**DATA BLOCK**
########################################
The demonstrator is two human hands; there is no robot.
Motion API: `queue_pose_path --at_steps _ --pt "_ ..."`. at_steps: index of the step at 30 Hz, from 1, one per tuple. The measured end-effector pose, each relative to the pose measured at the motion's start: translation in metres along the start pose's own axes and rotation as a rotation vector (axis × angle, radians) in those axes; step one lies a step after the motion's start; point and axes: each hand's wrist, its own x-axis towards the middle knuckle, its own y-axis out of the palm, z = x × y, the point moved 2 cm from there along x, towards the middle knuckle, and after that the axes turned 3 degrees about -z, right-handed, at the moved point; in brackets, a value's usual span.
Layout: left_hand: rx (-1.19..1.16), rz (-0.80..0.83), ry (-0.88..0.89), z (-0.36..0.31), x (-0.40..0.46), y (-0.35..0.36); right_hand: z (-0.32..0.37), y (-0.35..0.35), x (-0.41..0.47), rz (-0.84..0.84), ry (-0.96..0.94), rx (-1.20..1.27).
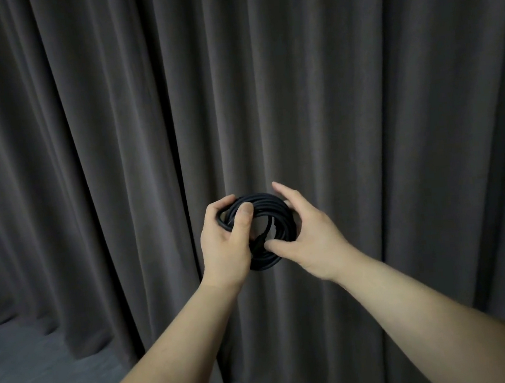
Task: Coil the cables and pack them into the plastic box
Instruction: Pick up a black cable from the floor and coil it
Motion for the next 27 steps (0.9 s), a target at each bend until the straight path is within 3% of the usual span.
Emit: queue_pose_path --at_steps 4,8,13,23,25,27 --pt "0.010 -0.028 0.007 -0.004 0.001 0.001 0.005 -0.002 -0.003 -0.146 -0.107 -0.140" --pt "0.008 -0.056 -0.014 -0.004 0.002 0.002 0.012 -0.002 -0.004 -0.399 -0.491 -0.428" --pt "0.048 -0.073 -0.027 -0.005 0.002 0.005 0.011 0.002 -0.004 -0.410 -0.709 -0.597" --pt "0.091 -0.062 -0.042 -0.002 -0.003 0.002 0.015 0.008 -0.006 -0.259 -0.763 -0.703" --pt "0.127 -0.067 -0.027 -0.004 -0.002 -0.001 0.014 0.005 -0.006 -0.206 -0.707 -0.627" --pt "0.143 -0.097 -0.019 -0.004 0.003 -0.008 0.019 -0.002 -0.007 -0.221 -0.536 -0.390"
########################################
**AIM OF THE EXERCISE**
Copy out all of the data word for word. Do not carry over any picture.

**EXERCISE SOLUTION**
The demonstrator is two human hands; there is no robot.
Motion API: `queue_pose_path --at_steps _ --pt "_ ..."`. at_steps: index of the step at 30 Hz, from 1, one per tuple. The measured end-effector pose, each relative to the pose measured at the motion's start: translation in metres along the start pose's own axes and rotation as a rotation vector (axis × angle, radians) in those axes; step one lies a step after the motion's start; point and axes: each hand's wrist, its own x-axis towards the middle knuckle, its own y-axis out of the palm, z = x × y, the point moved 2 cm from there along x, towards the middle knuckle, and after that the axes turned 3 degrees about -z, right-handed, at the moved point; in brackets, a value's usual span.
Layout: left_hand: rx (-1.19..1.16), rz (-0.80..0.83), ry (-0.88..0.89), z (-0.36..0.31), x (-0.40..0.46), y (-0.35..0.36); right_hand: z (-0.32..0.37), y (-0.35..0.35), x (-0.41..0.47), rz (-0.84..0.84), ry (-0.96..0.94), rx (-1.20..1.27).
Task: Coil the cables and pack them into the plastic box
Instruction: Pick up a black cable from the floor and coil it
Motion for the next 27 steps (0.9 s), a target at each bend until the straight path is within 3% of the usual span.
Emit: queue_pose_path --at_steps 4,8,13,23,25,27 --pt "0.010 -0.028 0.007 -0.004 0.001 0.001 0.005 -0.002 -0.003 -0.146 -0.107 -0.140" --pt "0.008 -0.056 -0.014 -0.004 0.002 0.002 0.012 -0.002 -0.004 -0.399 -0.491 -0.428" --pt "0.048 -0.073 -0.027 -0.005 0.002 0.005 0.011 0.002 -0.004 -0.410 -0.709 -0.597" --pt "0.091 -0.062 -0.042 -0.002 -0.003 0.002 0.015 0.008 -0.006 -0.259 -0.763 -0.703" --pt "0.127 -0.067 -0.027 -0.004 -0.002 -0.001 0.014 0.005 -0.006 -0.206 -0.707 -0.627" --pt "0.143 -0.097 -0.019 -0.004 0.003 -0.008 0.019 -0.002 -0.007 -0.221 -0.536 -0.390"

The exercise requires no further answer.